DATA BLOCK>
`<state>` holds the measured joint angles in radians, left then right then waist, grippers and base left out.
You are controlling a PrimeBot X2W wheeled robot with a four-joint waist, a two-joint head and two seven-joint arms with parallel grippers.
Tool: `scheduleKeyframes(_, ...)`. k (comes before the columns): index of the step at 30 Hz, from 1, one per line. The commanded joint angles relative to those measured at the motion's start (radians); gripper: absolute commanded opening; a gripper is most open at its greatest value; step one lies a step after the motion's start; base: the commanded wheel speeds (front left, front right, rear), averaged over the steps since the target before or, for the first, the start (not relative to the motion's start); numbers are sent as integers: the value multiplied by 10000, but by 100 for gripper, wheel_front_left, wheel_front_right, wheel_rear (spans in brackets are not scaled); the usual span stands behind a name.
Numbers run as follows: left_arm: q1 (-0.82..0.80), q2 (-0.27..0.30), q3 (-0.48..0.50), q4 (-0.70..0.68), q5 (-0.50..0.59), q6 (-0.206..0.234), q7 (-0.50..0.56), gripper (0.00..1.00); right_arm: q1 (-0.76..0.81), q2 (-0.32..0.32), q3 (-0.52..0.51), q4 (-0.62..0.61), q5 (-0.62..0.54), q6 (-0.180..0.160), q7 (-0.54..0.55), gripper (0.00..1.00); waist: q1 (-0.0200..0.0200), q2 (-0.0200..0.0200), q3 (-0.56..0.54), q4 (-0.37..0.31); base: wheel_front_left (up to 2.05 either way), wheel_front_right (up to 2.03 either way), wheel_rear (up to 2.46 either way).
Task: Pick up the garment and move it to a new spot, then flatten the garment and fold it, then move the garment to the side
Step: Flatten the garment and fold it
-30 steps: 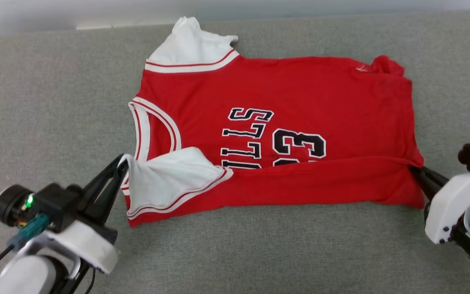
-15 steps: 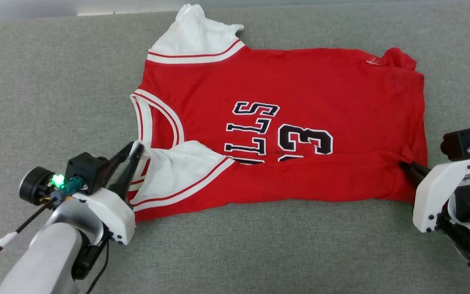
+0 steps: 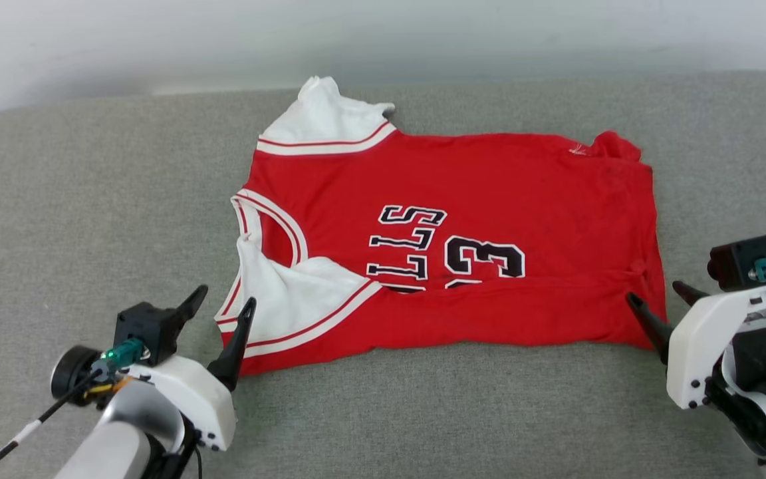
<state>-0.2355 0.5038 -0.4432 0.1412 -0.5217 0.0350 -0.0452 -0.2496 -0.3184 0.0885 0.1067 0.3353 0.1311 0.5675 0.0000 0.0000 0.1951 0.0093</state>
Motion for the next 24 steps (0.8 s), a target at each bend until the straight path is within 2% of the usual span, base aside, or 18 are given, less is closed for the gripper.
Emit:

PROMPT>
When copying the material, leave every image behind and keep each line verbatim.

RESULT>
`<state>` holds the measured joint angles in radians, left then right then waist, grippers and base left out.
You are controlling a PrimeBot X2W wheeled robot with a four-joint waist, a two-joint head and two seven-joint arms with parallel grippers.
Tool: `scheduleKeyframes(_, ...)`. k (comes before the columns): index of the step at 30 Hz, from 1, one per line. The commanded joint angles relative to those measured at the motion's start (radians); gripper: absolute commanded opening; a gripper is most open at its greatest value; step one lies a step after the motion's start; base: the commanded wheel speeds (front left, front right, rear), averaged over the steps since the target before or, for the first, the start (not relative to the motion's start); numbers are sent as integers: the value multiplied by 10000, but by 100 for gripper, wheel_front_left, wheel_front_right, wheel_rear (spans in brackets are not scaled); the usual span stands behind a name.
Numbers run as follows: left_arm: q1 (-0.82..0.80), q2 (-0.27..0.30), q3 (-0.48..0.50), q4 (-0.70..0.68), q5 (-0.50..0.59), q6 (-0.206..0.234), q7 (-0.50..0.56), gripper (0.00..1.00); right_arm: q1 (-0.76..0.81), q2 (-0.32..0.32), q3 (-0.52..0.51), q4 (-0.62..0.61), q5 (-0.62..0.54), q6 (-0.180..0.160), q7 (-0.54..0.55), gripper (0.00..1.00); waist: q1 (-0.0200..0.0200), q2 (-0.0200..0.0200), q3 (-0.56..0.54), q4 (-0.37..0.31); base: wheel_front_left (up to 2.05 either way), wheel_front_right (up to 2.03 either way), wheel_rear (up to 2.46 either way).
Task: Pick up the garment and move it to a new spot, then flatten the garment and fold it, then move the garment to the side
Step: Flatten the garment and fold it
-30 steps: 
-15 steps: 
+0 steps: 
<state>-0.2355 0.5038 -0.4432 0.1412 -0.5217 0.0350 -0.0452 -0.2496 -0.3184 0.0885 0.1067 0.3353 0.1311 0.5675 0.0000 0.0000 0.1951 0.0093</state>
Motion for the next 24 steps (0.8 s), a target at each bend until the straight path is within 2% of the usual span, base aside, or 18 are given, less is closed for the gripper.
Emit:

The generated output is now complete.